CoreLogic head of research, Tim Lawless, says, “Seeing Sydney listed alongside Perth and Darwin, where dwelling values have been falling since 2014, is a significant turn of events.”

Separate research from the Credit Suisse investment bank suggests the Sydney market is suffering from having fewer Chinese investors, due to tougher market cooling measures in Australia and investment barriers at home.

"Over the past few months, the Sydney housing market has not only cooled down, but has arguably turned cold," according to research from Credit Suisse economics and equity teams.

As a result, the Reserve Bank may be forced to lower interest rates, as the pulling back of offshore investment was “a very big risk” to the economy and the housing market, it suggests.
 
 
 
"We believe that the RBA will need to cut rates further to deal with the housing market slowdown in train. Without a healthy housing market, the economy does not have other growth drivers to lean on."

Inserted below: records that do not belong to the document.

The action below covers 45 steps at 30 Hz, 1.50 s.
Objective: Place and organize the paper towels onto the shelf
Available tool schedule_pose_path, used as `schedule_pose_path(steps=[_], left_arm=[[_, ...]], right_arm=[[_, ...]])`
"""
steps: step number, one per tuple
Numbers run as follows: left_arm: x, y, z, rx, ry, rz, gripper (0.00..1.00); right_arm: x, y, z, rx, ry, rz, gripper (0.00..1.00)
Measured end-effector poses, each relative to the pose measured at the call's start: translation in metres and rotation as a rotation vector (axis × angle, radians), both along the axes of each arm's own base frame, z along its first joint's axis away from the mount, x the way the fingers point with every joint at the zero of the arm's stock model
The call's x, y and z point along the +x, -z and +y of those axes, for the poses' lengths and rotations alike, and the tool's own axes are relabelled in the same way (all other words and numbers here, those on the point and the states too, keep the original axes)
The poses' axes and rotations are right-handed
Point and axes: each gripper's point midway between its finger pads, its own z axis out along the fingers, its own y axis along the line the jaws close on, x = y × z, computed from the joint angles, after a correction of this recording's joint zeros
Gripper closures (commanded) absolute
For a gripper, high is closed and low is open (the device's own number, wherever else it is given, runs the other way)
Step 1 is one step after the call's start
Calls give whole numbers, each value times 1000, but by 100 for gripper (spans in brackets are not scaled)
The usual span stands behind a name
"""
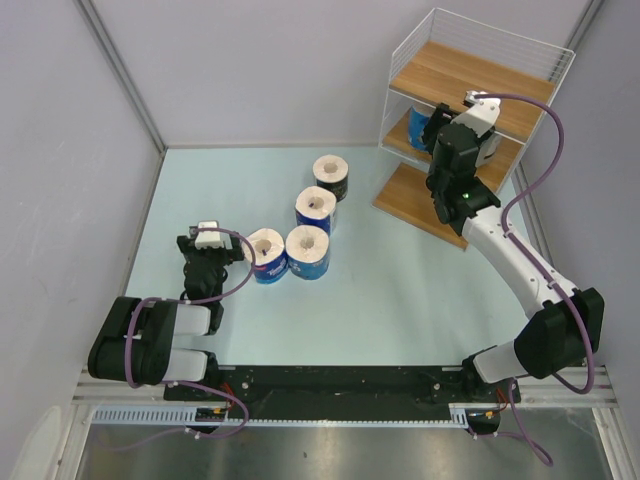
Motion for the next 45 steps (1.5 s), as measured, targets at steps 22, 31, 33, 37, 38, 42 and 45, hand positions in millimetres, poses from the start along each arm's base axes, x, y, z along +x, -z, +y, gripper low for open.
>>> schedule_pose_path(steps=[22, 31, 33, 37, 38, 42, 45], left_arm=[[0, 0, 0, 0, 0, 0, 0], [0, 0, 0, 0, 0, 0, 0], [0, 0, 0, 0, 0, 0, 0], [0, 0, 0, 0, 0, 0, 0], [0, 0, 0, 0, 0, 0, 0], [0, 0, 0, 0, 0, 0, 0], [0, 0, 0, 0, 0, 0, 0]], right_arm=[[-41, -21, 37, -1, -138, -12, 21], [-105, -49, 16, 58, -202, -70, 22], [-126, -63, 4, 84, -204, -114, 23], [-162, -88, -22, 128, -188, -199, 22], [-169, -92, -29, 134, -179, -213, 23], [-191, -102, -51, 159, -136, -261, 23], [-194, -96, -55, 153, -124, -249, 23]])
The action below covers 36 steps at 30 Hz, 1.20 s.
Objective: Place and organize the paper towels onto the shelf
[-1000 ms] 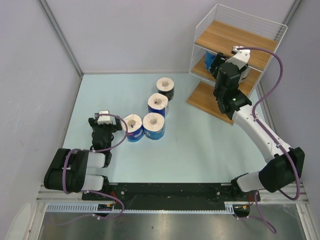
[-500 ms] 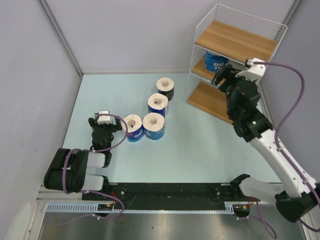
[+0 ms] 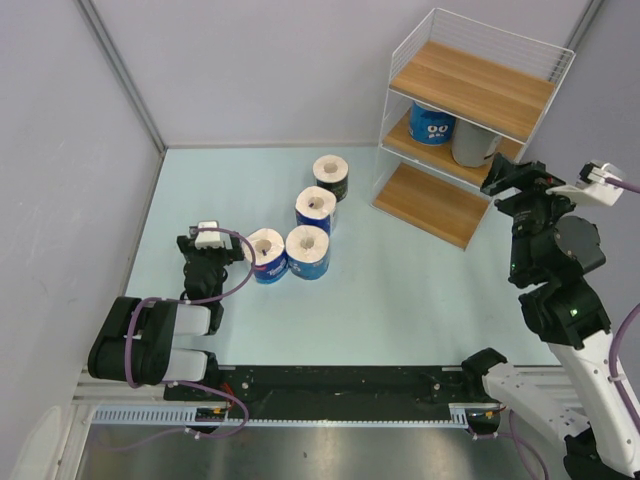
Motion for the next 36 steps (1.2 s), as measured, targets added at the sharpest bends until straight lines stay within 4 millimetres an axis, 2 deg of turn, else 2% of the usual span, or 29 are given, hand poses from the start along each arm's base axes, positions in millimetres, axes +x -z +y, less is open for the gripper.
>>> schedule_pose_path(steps=[4, 7, 11, 13, 16, 19, 22, 24, 26, 29, 36], left_arm=[[0, 0, 0, 0, 0, 0, 0], [0, 0, 0, 0, 0, 0, 0], [0, 0, 0, 0, 0, 0, 0], [0, 0, 0, 0, 0, 0, 0], [0, 0, 0, 0, 0, 0, 0], [0, 0, 0, 0, 0, 0, 0], [0, 0, 0, 0, 0, 0, 0], [0, 0, 0, 0, 0, 0, 0], [0, 0, 0, 0, 0, 0, 0], [0, 0, 0, 0, 0, 0, 0], [0, 0, 0, 0, 0, 0, 0]], right_arm=[[9, 17, 4, -29, 2, 57, 23], [15, 26, 7, -45, 1, 87, 33], [24, 35, 22, -80, -47, 118, 33], [29, 40, 38, -96, -103, 133, 32], [45, 61, 79, -145, -220, 193, 30], [68, 104, 130, -216, -356, 308, 28], [85, 164, 177, -286, -480, 457, 28], [88, 205, 202, -324, -550, 559, 27], [85, 237, 221, -346, -611, 637, 26], [79, 261, 242, -358, -684, 693, 25], [72, 291, 280, -314, -832, 746, 23]])
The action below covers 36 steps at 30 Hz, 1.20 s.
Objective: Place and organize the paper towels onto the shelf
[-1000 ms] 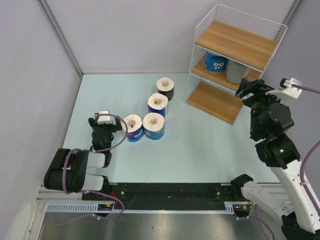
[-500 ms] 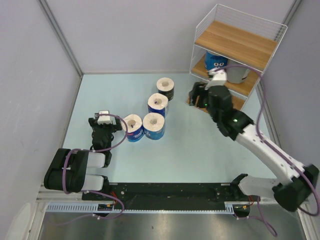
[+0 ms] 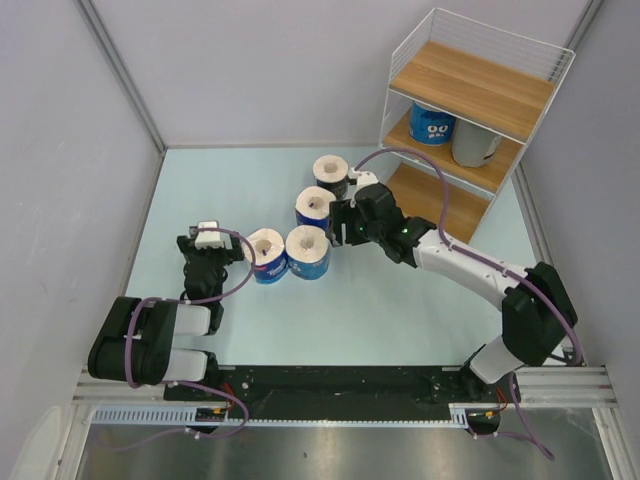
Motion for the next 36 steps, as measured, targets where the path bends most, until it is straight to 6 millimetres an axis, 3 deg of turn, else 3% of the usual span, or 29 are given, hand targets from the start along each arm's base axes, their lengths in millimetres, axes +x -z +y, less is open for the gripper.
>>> schedule_pose_path(steps=[9, 21, 29, 33, 36], left_arm=[[0, 0, 0, 0, 0, 0, 0], [0, 0, 0, 0, 0, 0, 0], [0, 0, 0, 0, 0, 0, 0], [0, 0, 0, 0, 0, 0, 0], [0, 0, 0, 0, 0, 0, 0]], right_arm=[[-6, 48, 30, 32, -56, 136, 23], [0, 57, 55, 121, -29, 153, 23], [10, 76, 61, 141, 31, 172, 25], [13, 85, 60, 135, 62, 180, 31], [15, 85, 60, 141, 68, 176, 42]])
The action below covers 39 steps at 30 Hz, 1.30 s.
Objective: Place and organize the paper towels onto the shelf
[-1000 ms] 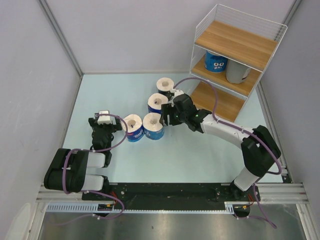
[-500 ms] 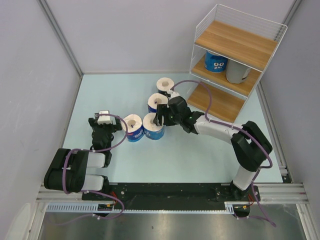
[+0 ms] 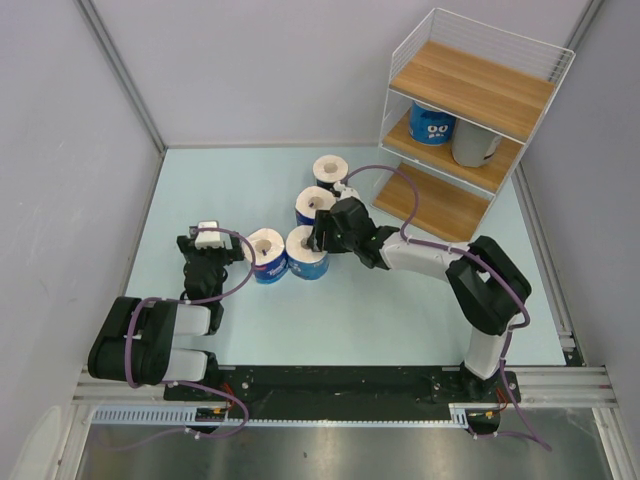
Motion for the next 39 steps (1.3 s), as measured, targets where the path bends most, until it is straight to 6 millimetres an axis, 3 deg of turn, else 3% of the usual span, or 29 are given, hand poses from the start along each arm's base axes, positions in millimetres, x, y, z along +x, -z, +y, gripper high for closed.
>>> schedule_pose_path(steps=[6, 12, 16, 25, 35, 39], left_arm=[[0, 0, 0, 0, 0, 0, 0], [0, 0, 0, 0, 0, 0, 0], [0, 0, 0, 0, 0, 0, 0], [0, 0, 0, 0, 0, 0, 0], [0, 0, 0, 0, 0, 0, 0], [0, 0, 0, 0, 0, 0, 0]], right_arm=[[1, -1, 1, 1, 7, -6, 54], [0, -1, -3, -24, 15, -5, 55], [-7, -5, -17, -99, 41, -20, 55], [-27, -18, -91, -281, 160, -76, 57], [-9, -23, -193, -283, 449, -99, 57], [-6, -29, -208, -255, 508, -147, 57]])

AMP Capital chief economist, Dr Shane Oliver, says there is uncertainty around how far Australian property prices might fall, but it could be up to 10%. “The Sydney market has well and truly cooled.”

The CoreLogic figures show the first rolling quarterly fall in Sydney property values since May 2016, when the first round of macro-prudential changes occurred and mortgage rates starting to reduce in line with the first cut to the cash rate.

However, Sydney home values have still risen 74% since the growth cycle commenced in early 2012.

Melbourne’s housing market, has remained stronger than Sydney’s, with values up 0.5% in the last month and 1.9% in the quarter. This is boosted by Victoria’s record migration rate, which is creating unprecedented housing demand.

Strong jobs growth and more affordability than in Sydney are supporting the growth. Even so, values are now rising at their slowest quarterly pace since mid-2016.